* YOUR TASK
If anything in the data looks odd, keep it anyway and write the whole listing out unchanged.

* INFORMATION SHOWN

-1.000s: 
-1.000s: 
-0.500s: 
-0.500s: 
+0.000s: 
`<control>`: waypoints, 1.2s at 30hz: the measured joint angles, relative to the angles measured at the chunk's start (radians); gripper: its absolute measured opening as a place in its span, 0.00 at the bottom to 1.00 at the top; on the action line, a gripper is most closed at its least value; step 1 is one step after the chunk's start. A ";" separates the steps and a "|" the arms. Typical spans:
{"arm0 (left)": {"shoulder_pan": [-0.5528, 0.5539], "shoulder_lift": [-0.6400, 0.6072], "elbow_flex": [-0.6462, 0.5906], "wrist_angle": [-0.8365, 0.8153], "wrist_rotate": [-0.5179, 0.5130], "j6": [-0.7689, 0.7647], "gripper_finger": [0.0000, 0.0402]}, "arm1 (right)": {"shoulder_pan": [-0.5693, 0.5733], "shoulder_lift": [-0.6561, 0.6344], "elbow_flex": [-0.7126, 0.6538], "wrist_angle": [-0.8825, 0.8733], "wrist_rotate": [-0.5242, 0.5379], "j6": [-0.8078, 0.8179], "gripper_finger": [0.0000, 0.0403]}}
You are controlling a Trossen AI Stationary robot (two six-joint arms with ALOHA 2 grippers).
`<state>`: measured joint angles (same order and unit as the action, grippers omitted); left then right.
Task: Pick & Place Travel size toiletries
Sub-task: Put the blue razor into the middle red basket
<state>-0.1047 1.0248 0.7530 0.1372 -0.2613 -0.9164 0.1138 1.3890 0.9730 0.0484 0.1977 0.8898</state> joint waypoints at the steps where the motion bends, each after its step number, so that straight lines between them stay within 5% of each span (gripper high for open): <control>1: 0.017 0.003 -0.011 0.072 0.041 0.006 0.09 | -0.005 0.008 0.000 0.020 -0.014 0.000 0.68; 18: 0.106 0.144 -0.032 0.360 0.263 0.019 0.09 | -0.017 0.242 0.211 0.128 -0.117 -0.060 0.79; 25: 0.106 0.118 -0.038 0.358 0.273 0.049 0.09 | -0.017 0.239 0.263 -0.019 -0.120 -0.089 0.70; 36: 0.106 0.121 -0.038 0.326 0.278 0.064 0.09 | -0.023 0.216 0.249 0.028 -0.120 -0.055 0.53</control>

* ANSWER SPACE
-1.000s: 
-1.000s: 
-0.500s: 
-0.500s: 
+0.000s: 
`<control>`: waypoints, 1.2s at 30hz: the measured joint angles, relative to the angles measured at the chunk's start (radians); gripper: its absolute measured opening as a place in its span, 0.00 at the bottom to 1.00 at the top; on the action line, a gripper is most closed at its least value; step 1 is one step after the chunk's start. A ";" separates the steps and a "|" the arms. Typical spans:
{"arm0 (left)": {"shoulder_pan": [-0.5528, 0.5539], "shoulder_lift": [-0.6400, 0.6072], "elbow_flex": [-0.6462, 0.5906], "wrist_angle": [-0.8365, 0.8153], "wrist_rotate": [-0.5179, 0.5130], "j6": [-0.7689, 0.7647], "gripper_finger": [0.0000, 0.0402]}, "arm1 (right)": {"shoulder_pan": [-0.5693, 0.5733], "shoulder_lift": [-0.6561, 0.6344], "elbow_flex": [-0.7126, 0.6538], "wrist_angle": [-0.8825, 0.8733], "wrist_rotate": [-0.5242, 0.5379], "j6": [-0.8078, 0.8179], "gripper_finger": [0.0000, 0.0403]}}
You are controlling a Trossen AI Stationary robot (two six-joint arms with ALOHA 2 grippers).
`<state>`: measured joint angles (same order and unit as the action, grippers omitted); left then right.
Task: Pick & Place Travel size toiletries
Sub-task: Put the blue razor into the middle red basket
<state>-0.1047 1.0248 0.7530 0.1372 -0.2613 -0.9164 0.1138 1.3890 0.9730 0.0484 0.1977 0.8898</state> joint waypoints at the steps where the motion bends, each after its step number, so that straight lines between them stay within 5% of each span (gripper high for open): <control>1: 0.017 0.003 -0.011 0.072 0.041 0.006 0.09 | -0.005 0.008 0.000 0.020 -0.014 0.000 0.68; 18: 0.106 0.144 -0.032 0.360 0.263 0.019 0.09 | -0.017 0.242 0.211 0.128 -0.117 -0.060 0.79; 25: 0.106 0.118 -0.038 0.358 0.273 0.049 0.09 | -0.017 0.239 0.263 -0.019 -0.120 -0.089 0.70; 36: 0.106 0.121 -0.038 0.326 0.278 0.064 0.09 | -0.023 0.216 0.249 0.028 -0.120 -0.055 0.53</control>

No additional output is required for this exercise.